In the fall of 2014 Iraqi government forces slowly began to
take back ground it had lost to the Islamic State (IS) during the summer. They captured
a number of small towns and insurgent strongholds topped off by the seizure of
Tikrit in April 2015. In many of these areas the inhabitants fled during the
fighting and have not been able to return. This was due to a number of issues
ranging from the lack of trusted local allies to fear that insurgents would re-infiltrate
with the returnees to political disputes over who should control the towns. The
effect has been to create a number of ghost towns in Iraq that are likely to
remain empty for the foreseeable future.
The first clearing out of inhabitants started in small
places and was barely noticed. One example was Barzanke
in Ninewa. Kurdish forces freed it in October 2014. Much of it was destroyed
during the fighting by the Islamic State and afterward by the peshmerga. Some
Kurds said they did not want the inhabitants back because they were IS
supporters, and that was the reason why their homes had been flattened. Similarly,
the Khorasani Brigade cleared Yangije
in Salahaddin, and afterward destroyed homes and arrested and beat people who
tried to return accusing them of being pro-insurgent. Parts of the Tuz
Kharmato district in northeast Salahaddin suffered the same fate. The apprehension
that locals were supporters of the Islamic State would be used again and again
to justify the emptying of towns across the country.

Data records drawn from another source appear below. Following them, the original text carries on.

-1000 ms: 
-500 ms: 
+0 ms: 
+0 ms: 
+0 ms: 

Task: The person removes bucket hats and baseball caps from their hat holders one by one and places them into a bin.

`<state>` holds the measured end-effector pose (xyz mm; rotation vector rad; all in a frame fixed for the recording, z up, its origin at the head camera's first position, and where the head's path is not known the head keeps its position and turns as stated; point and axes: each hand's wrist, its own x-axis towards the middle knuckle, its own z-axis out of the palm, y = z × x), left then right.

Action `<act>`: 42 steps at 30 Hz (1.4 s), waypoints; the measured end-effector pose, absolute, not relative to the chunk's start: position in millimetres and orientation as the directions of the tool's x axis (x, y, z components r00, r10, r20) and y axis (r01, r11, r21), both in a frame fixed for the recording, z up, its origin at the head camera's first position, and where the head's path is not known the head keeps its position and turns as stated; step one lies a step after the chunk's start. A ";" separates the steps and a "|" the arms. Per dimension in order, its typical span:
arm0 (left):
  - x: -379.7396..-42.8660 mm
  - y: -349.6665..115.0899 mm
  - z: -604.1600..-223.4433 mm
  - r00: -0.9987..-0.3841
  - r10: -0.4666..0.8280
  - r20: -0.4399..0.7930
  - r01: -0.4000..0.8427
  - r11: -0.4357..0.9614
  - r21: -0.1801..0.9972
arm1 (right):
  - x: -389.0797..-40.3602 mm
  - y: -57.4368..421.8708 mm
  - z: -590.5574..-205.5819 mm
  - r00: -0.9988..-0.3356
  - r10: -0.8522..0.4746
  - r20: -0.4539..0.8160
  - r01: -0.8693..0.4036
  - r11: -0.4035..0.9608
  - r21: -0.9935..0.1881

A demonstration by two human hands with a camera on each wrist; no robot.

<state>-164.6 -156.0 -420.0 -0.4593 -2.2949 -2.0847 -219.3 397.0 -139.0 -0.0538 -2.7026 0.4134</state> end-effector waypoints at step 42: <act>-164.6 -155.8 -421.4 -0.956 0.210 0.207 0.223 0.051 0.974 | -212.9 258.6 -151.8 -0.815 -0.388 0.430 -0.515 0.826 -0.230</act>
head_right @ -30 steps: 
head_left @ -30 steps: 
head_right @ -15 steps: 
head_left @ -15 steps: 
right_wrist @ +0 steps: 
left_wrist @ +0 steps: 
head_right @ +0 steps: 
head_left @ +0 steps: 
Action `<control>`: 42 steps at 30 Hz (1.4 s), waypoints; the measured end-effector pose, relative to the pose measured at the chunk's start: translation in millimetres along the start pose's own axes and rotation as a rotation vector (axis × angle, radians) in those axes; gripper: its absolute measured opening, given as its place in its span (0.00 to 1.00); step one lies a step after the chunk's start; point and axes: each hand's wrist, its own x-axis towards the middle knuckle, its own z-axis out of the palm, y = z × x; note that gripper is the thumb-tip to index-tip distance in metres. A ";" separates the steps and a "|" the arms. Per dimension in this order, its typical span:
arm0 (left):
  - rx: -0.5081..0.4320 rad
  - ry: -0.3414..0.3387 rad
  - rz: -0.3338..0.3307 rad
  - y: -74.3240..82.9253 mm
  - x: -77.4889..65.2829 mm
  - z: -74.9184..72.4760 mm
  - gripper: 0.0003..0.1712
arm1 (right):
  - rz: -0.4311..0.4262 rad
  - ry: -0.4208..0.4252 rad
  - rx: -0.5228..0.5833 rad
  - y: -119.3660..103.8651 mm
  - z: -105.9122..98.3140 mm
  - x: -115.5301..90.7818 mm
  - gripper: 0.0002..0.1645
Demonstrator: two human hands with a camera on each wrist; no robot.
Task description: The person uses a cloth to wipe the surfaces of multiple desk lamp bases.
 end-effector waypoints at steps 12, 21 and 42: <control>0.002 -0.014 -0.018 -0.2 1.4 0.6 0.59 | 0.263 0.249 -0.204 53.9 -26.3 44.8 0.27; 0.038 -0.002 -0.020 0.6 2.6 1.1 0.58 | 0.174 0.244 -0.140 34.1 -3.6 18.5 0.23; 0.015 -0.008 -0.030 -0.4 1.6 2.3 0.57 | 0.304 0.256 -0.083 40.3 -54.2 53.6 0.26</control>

In October the Iraqi Security Forces (ISF) and Hashd al-Shaabi
also cleared the Islamic State stronghold of Jurf al-Sakhr in northwest Babil.
The town was empty
afterward, and remains so to the present time. The official
reason given for not allowing the locals back was that it was too dangerous
because there were explosives everywhere. Right after Jurf al-Sakhr was taken a
Babil parliamentarian said it would take up to six months to clear all the IEDs
from the area that he estimated might number around 3,000. The Babil Operations
Command stated
that might take up to a year. The provincial council followed that by barring
people from returning for 8-10 months in December. In the meantime the ISF
were turning
the place into a military base, building earthworks and checkpoints all over
the area. Although it was not said in public the reason why Jurf al-Sakhr
remains abandoned was the fear that the inhabitants were IS supporters and
would help the group return to the area. Since the place had been under Islamic
State control for so long, it was assumed that the people must be loyal to it
and therefore not trustworthy. Their scattering to displaced camps was
therefore considered a security move.
The following month the peshmerga and Hashd recaptured
Jalawla and Sadiya in northeast Diyala setting off a political rivalry between
the two forces. As in the previous examples, the citizens fled both towns, and
both the peshmerga and Hashd were accused of destroying
homes. Likewise, the danger of explosives and IS
sympathizers were the reasons given for not allowing anyone back in. The
difference in this case was that the core reason that the towns remained empty
was the dispute between the Hashd and Kurds. The latter claimed the two as part
of the disputed territories, but the Hashd had different plans. A commander in
the Khorasani Brigade told Reuters
that the Kurds couldn’t keep the Jalawla, and that it was under the authority
of the central government. Given the Khorasani Brigade’s close ties to Iran and
its opposition to Kurdish independence, this could have been a way for Tehran
to warn the Kurds about their territorial ambitions. If the locals were brought
back it would provide one side or another facts on the ground to support their
claims and upset the stalemate between the two. Until that is resolved Jalawla
and Sadiya will remain absent of civilians.
These stories of low level sectarian cleansing of Sunni
Arabs initially raised fears that Iraq was heading back to the civil war days
of 2006-08. Government forces were denying people the right to return to their
homes in a number of towns out of fear that the locals were IS supporters and
would allow the militants to move back in at some later date. In the disputed territories
of Salahaddin and Diyala this process was complicated by the Kurds’ desire to
annex places under its control and the Hashd and Iran’s opposition to these
plans. The authorities however, just let the first families return to Tikrit,
which was a ghost town beforehand showing that this process of emptying area
was not systematic. Still, places like Jurf al-Sakhr, Sadiya, Jalawla and
others are likely to remain bereft of people for the foreseeable future.